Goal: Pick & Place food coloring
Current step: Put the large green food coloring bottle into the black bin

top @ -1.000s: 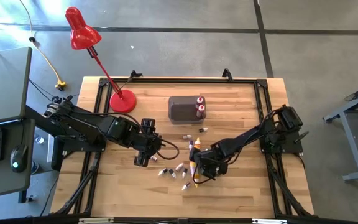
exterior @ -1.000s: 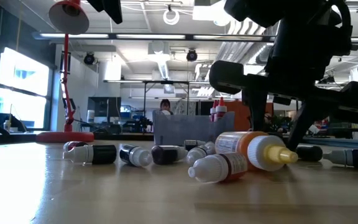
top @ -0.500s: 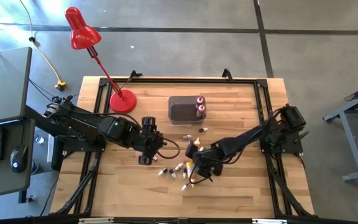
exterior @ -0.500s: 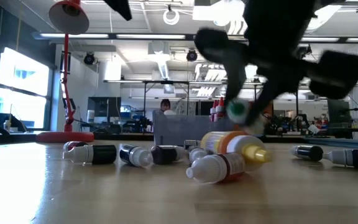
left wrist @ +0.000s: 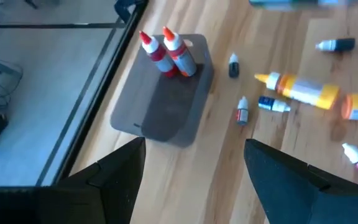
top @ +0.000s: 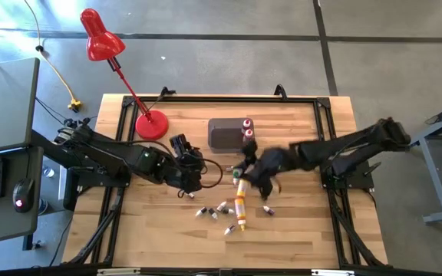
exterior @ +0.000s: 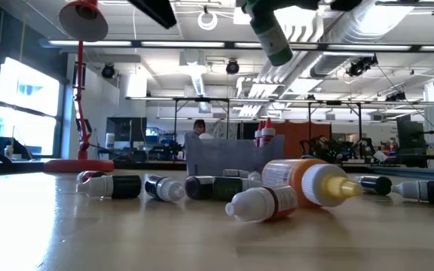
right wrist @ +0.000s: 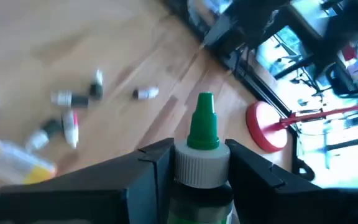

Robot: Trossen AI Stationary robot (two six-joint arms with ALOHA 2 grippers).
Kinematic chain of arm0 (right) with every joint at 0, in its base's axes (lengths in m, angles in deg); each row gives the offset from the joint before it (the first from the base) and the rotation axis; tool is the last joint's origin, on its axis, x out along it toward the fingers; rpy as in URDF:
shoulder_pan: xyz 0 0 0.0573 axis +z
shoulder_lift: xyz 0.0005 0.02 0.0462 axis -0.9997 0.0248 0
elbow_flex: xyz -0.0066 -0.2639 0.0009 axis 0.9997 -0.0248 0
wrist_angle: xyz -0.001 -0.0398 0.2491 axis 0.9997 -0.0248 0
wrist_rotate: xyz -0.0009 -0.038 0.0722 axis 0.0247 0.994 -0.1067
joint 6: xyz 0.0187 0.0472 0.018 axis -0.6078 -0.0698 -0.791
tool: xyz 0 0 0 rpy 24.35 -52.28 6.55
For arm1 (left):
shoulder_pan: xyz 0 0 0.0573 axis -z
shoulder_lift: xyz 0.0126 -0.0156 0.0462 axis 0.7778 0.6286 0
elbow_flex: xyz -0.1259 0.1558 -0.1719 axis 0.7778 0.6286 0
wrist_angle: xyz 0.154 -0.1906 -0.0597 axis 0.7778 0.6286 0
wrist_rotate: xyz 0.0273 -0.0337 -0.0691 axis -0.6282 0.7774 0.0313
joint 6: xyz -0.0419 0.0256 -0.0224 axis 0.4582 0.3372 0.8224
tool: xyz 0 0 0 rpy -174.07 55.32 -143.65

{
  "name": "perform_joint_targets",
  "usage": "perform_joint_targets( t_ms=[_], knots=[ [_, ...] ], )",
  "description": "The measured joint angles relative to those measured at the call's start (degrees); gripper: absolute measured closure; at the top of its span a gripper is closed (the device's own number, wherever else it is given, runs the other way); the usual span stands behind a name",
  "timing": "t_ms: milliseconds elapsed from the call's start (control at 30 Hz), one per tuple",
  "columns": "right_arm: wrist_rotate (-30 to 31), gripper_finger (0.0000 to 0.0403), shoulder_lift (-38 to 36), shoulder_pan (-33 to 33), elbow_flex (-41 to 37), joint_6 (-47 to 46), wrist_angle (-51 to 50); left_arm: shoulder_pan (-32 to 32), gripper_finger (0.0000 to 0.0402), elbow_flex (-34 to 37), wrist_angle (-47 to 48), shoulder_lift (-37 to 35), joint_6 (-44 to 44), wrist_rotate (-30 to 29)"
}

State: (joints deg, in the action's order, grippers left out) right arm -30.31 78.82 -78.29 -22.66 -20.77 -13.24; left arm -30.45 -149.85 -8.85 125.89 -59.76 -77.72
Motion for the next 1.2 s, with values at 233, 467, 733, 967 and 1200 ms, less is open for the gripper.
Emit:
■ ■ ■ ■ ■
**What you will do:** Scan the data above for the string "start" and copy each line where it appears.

**Answer space:**
  "description": "The measured joint angles relative to those measured at the call's start (degrees); gripper: absolute measured closure; at the top of its span a gripper is closed (the device's own number, wherever else it is given, runs the other way); the usual span stands behind a name",
  "timing": "t_ms: milliseconds elapsed from the call's start (control at 30 Hz), one per tuple",

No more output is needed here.